I have attached a zip of my logs.

Any advice welcome.

TIA


----------



## Raisltin Majere (Mar 13, 2004)

EsSa said:


> Is the ref to turbonet2.o rather than cachecard.o correct?


Yes, that's correct.

Have you checked the correct gateway is set? I'm pretty sure if this is incorrect it would seem okay within the LAN but would have no access outside.

Can you ping an external IP from Tivo?


----------



## bobg (Nov 12, 2000)

Apart from the MAC address and IP addresses thats the same as mine.

I recently has the same problem and reinstalled the drivers (without removing disk) to resolved it.

Although it was set to network it was actually using the phone for updates so plugged in the line for a couple of weeks till I has time to look.


----------



## EsSa (Feb 22, 2005)

Raisltin Majere said:


> Yes, that's correct.
> 
> Have you checked the correct gateway is set?
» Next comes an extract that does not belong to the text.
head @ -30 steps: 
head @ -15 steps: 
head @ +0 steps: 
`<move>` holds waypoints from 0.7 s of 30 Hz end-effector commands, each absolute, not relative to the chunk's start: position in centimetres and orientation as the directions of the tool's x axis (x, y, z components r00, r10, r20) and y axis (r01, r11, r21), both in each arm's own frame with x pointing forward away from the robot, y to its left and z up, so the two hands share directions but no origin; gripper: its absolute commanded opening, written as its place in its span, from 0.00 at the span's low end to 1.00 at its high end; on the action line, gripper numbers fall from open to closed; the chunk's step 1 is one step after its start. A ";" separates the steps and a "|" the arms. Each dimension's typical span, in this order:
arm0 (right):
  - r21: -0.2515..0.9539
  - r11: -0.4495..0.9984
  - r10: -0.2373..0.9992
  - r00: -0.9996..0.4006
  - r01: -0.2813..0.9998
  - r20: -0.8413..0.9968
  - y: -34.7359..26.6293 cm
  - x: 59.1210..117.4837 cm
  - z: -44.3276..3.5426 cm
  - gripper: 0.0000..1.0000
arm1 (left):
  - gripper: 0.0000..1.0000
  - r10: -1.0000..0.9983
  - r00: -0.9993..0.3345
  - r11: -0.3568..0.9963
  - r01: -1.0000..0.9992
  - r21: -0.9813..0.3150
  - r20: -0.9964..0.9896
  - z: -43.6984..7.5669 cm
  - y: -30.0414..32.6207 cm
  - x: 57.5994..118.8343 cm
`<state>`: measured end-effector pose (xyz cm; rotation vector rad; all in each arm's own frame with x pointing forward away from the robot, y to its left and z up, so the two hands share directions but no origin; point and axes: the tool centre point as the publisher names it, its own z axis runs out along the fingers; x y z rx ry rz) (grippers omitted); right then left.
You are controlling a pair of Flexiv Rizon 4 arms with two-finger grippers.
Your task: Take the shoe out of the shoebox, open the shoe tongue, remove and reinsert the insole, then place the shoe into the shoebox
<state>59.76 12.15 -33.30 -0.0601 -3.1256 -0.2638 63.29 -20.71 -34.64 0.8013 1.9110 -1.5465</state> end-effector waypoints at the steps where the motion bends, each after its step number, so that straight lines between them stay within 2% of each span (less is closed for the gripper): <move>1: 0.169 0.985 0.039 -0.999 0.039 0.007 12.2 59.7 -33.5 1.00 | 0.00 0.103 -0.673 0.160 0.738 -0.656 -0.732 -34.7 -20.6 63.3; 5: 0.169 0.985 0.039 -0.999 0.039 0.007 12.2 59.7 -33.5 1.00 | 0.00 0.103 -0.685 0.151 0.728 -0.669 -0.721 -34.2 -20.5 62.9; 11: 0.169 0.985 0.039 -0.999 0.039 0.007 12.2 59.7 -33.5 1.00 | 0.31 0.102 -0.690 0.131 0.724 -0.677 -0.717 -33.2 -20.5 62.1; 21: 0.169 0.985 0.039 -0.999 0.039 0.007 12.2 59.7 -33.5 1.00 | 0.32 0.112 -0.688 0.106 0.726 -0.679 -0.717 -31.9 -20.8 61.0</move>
I'm pretty sure if this is incorrect it would seem okay within the LAN but would have no access outside.
> 
> Can you ping an external IP from Tivo?


Hi.

Yes, I can ping outside from the TiVO.


----------



## EsSa (Feb 22, 2005)

I have attached a zip of my logs.

Reduced the size to upload


----------



## alan_m_2004 (Jan 6, 2005)

Hello,

What other programs are being run from the rc startup files?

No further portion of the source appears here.